Mission Statement

Bearing Witness to Local Natural History-- from the wildness of Indiana

Saturday, August 18, 2012

Winged Angels 42

Imagine sitting among winged angels. That was my experience last night. 

After observing 42 Great Egrets for several days, I knew the time and exact site in the shallow lake to set up. I planned to photograph these beauties before they moved on. I know their patterns of feeding during the day and how they move as the sun drops lower in the sky. They typically feed at the ponds and then move to the shallow lake to forage until they gather at the back side for roosting. I had to set up at a south-southwest angle to keep them in the sweet light of the setting sun. 

                                                                         ©Joni L. James

 I loaded my photo vest with phone, notebook/pen, cushion, and clipped a five gallon bucket to the back. With my camera/200-500mm Tamron lens mounted to the tripod, and the hat blind strapped to the tripod leg, I headed out. I wore my NEOS boots (which are fabulous!) since I anticipated mud after the blessed heavy rains. After a long walk, I found my spot in the mud and made my nest. It was 6:15 pm.

                                                                              ©Joni L. James

My chair was the upside-down bucket with the hunting cushion. I splayed the legs of the tripod to the perfect arrangement for photographing and then put the blind over me and the equipment. I could not move or it would frighten the birds. So I waited and sat still.

Wood ducks flew in and out as well as several shorebirds. They were too far away for appropriate photos. About 6:45 pm, the first few egrets began flying into the lake. My heart raced as they began foraging within my view.

                                                                          ©Joni L. James

More and more began to fly into the pond as the sun made its way to the horizon. Excitement! What a satisfying feeling to have planned and set up properly so the birds would not recognize me as human and feel safe to be so close. 

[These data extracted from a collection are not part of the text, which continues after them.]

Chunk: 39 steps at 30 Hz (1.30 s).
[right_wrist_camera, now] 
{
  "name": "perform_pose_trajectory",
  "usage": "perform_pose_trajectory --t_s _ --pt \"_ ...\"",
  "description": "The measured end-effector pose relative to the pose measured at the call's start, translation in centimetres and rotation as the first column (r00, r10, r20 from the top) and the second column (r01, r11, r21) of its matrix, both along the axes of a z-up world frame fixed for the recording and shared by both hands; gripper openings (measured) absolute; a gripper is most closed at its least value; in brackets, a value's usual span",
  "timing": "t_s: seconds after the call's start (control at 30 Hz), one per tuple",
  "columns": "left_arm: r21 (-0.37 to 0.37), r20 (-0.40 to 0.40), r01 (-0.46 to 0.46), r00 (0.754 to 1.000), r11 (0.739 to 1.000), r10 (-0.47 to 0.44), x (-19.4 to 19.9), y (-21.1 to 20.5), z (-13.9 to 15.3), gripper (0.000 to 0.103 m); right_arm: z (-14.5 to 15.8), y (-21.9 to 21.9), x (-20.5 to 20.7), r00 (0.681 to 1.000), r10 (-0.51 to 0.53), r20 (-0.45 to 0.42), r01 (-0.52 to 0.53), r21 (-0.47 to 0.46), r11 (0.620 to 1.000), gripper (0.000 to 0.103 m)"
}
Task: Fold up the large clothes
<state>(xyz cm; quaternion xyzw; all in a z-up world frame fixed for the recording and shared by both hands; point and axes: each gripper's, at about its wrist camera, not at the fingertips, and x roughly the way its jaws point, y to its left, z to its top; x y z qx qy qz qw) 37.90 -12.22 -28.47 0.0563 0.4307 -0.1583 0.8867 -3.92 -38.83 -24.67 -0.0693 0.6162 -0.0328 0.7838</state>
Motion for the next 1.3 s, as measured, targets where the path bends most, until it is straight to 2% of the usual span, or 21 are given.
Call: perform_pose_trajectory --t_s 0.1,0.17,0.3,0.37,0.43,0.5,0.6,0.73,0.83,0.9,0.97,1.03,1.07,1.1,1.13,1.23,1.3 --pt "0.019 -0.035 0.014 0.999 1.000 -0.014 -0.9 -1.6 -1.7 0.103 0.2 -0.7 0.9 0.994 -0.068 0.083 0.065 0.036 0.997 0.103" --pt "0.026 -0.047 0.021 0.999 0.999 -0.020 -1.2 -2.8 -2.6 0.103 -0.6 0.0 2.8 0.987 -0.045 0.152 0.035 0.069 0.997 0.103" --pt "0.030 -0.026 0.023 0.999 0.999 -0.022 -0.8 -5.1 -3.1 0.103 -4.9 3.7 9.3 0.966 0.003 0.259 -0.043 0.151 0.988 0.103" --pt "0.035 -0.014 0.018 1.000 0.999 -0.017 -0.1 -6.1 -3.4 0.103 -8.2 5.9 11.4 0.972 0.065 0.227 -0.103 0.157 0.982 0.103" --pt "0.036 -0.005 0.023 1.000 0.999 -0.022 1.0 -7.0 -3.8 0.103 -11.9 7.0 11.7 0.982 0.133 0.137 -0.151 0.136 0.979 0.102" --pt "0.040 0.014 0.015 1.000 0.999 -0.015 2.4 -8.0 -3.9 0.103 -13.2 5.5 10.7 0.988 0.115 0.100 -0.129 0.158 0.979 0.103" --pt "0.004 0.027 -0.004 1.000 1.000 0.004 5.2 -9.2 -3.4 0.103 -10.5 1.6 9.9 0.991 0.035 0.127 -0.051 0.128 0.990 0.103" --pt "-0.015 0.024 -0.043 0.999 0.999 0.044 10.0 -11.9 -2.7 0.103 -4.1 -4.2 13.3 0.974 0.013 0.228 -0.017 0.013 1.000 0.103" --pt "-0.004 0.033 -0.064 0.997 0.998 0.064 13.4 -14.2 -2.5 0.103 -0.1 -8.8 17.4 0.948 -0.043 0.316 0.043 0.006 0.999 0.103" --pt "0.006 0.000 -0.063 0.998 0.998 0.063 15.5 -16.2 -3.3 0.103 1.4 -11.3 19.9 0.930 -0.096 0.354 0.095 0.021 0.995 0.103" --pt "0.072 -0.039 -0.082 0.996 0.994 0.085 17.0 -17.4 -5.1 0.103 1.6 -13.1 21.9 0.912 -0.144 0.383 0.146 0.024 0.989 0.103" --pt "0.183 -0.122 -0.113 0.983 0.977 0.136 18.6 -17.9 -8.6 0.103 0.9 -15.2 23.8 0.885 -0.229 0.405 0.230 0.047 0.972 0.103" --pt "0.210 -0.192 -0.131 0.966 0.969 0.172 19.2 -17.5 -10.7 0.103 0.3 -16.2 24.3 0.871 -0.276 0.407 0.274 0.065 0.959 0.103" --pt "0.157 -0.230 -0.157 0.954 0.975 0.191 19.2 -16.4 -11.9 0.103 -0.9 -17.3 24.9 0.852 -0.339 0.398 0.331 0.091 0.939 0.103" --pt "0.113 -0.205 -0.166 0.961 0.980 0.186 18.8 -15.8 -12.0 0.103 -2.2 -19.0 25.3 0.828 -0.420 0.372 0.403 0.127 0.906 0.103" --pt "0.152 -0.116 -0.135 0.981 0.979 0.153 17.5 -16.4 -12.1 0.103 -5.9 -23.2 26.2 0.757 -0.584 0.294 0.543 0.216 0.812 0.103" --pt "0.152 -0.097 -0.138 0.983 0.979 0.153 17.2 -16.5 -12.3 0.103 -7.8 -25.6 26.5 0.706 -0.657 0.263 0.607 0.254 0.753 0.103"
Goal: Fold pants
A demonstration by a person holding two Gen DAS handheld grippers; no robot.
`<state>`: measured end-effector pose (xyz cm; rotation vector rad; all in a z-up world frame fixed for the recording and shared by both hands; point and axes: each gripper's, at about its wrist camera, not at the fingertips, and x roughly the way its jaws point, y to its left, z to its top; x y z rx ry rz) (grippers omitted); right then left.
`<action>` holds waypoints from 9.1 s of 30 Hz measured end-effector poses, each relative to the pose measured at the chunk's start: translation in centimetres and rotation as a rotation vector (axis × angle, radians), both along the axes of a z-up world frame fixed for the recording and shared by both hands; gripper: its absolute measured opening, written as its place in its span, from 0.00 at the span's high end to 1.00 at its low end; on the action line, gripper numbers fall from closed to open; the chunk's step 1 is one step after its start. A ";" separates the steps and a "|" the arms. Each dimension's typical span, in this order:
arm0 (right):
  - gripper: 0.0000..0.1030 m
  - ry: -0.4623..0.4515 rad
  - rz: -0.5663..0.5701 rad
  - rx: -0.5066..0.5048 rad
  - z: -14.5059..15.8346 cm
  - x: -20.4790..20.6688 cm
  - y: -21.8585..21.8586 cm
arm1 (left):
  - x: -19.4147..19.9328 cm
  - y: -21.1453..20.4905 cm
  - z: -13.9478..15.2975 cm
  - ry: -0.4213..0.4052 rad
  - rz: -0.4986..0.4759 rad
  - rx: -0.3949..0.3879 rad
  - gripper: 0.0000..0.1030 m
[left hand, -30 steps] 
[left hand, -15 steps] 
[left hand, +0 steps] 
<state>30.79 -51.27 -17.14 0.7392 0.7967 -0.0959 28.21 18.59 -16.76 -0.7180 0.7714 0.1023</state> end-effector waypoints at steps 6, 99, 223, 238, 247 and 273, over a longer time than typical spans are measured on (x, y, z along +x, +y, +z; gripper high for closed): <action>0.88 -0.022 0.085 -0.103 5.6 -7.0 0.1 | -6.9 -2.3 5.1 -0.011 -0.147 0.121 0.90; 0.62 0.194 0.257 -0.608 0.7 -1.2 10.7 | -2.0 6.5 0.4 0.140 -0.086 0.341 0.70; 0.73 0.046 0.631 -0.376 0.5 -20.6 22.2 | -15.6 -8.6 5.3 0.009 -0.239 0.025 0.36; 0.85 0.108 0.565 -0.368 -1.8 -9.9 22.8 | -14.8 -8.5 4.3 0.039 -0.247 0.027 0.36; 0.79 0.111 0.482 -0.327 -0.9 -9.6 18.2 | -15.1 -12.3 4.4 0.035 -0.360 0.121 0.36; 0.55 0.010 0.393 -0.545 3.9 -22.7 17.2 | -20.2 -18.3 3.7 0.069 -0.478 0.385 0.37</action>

                                                                          ©Joni L. James

Soon the area in front of me was filled with egrets.  The warm sunlight illuminated them against the rich green of the grasses. White birds are difficult to photograph in sunlight. I did not want to "blow out" the highlights yet underexposing could be tricky. I preferred shooting when their heads were turned to be bathed in light, but this did not always happen.

As the sun dipped below the dam, they took flight and wheeled above the lake to prepare for roosting through the night. Once they settled, I took a few more images then gingerly prepared to leave. I did not want to disturb them, but knew it was unavoidable. My body was cramped from sitting motionless for nearly three hours, but I slowly walked away.

                                                                            ©Joni L. James

What a satisfying evening. As they flew about and foraged on small fish, I was filled with  contentment. It was a privilege to be allowed into their world and to spend those hours together. Listening to their soft conversations with each other and watching their tussles for space, I was reminded again of how life plays out in all forms each day and night. We are a part of it. We share this space. As Henry Beston stated so eloquently in The Outermost House, "For the animal shall not be measured by man. In a world older and more complete than ours they move finished and complete, gifted with extensions of the senses we have lost or never attained, living by voices we shall never hear. They are not brethren, they are not underlings; they are other nations caught with ourselves in the net of life and time, fellow prisoners of the splendour and travail of the earth.”

More to come.


Pat said...

A captivating, well-written essay from the heart, accompanied by great photos. Good work from a good soul.

Joni James said...

Thanks Pat for the kind words and for following my blog.